Filter the records below, keeping only lines with the string "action".
=== Section Start ===
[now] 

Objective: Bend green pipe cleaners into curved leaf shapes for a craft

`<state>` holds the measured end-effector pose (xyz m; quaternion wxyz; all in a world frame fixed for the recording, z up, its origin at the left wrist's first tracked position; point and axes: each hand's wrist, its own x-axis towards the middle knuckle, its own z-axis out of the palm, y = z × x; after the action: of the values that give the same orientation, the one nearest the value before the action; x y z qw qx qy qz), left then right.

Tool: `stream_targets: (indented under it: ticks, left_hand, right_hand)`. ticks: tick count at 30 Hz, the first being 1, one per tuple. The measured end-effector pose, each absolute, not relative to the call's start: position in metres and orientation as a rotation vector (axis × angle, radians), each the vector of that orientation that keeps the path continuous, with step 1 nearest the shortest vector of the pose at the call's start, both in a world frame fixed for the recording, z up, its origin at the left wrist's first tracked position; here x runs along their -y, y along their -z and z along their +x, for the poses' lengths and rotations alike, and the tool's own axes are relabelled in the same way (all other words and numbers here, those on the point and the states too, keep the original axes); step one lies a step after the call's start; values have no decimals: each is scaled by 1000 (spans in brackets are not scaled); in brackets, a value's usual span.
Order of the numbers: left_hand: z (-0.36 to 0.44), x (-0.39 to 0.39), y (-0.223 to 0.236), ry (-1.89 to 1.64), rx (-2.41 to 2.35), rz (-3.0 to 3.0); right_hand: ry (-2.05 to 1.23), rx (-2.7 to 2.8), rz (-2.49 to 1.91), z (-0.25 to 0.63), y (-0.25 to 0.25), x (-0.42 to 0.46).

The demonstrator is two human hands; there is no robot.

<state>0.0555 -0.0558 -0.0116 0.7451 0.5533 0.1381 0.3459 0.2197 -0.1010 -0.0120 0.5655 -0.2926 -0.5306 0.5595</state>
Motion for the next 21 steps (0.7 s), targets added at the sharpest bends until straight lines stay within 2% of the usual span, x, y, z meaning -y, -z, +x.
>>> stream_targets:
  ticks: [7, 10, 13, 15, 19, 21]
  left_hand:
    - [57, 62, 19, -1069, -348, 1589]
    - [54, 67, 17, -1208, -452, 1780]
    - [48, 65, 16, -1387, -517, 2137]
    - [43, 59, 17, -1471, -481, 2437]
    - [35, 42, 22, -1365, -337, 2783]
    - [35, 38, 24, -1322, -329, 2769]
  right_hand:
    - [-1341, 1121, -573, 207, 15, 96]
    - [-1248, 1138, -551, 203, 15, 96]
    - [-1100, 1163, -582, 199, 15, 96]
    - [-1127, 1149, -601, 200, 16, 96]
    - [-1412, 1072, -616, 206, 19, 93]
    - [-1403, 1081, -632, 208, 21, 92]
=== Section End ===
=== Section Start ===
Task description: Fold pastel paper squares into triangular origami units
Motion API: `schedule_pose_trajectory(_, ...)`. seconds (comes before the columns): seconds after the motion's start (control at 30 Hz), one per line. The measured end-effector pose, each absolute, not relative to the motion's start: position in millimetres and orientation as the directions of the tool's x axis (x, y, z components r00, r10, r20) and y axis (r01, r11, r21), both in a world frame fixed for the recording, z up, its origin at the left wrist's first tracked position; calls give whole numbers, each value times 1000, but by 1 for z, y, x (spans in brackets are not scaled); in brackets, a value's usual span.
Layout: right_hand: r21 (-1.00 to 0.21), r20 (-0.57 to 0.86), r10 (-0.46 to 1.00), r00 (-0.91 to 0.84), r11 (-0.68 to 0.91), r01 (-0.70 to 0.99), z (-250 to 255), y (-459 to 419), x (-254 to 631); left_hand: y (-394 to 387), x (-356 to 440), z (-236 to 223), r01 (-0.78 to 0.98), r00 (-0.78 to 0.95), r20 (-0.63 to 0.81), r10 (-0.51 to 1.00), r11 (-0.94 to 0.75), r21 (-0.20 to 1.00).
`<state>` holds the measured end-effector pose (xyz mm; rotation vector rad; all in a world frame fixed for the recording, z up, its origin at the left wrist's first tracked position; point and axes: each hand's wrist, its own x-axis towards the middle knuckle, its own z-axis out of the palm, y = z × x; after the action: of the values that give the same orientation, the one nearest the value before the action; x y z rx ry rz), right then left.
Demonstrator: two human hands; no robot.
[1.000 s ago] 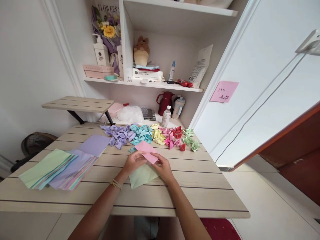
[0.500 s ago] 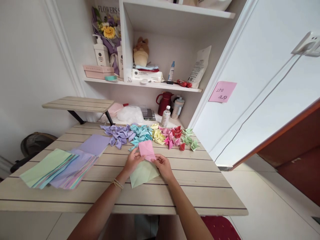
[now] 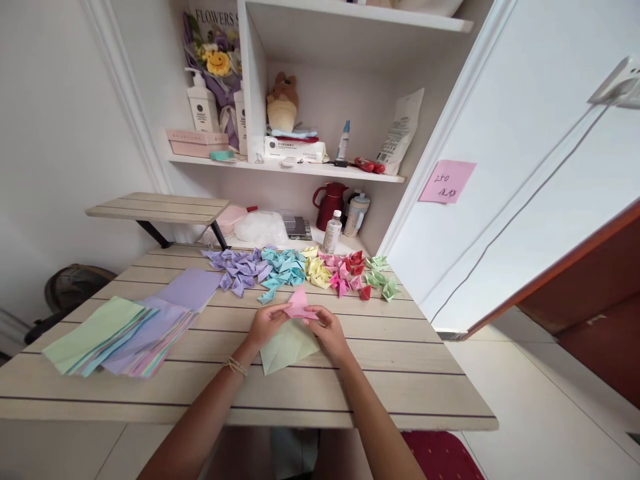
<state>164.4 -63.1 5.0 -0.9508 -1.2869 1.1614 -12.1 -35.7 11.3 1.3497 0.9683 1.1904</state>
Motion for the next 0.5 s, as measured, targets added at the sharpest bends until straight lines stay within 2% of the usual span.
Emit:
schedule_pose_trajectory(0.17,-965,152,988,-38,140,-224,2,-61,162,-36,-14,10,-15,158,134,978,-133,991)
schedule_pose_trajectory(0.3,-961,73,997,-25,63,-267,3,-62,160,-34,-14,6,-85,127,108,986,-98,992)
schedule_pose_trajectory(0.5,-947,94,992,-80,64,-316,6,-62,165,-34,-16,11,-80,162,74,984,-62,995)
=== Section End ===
**EXERCISE RESPONSE:**
`<state>` holds the measured end-effector pose (xyz m; quaternion wxyz; all in a world frame fixed for the recording, z up, its origin at the left wrist's first tracked position; point and axes: each hand's wrist, its own x-axis towards the middle knuckle, its own z-axis out of the palm, y = z × x; after the action: of the values that give the same orientation, the one nearest the value before the action; x y z qw qx qy qz), left then right.
`<state>` holds the measured end-effector pose (xyz mm; rotation vector rad; all in a world frame fixed for the recording, z up, its origin at the left wrist's first tracked position; point and axes: each hand's wrist, its own x-axis towards the middle knuckle, its own z-axis out of the palm, y = z × x; after the action: of the values that give the same orientation, the one nearest the value before the action; x y z rx ry rz), right then left.

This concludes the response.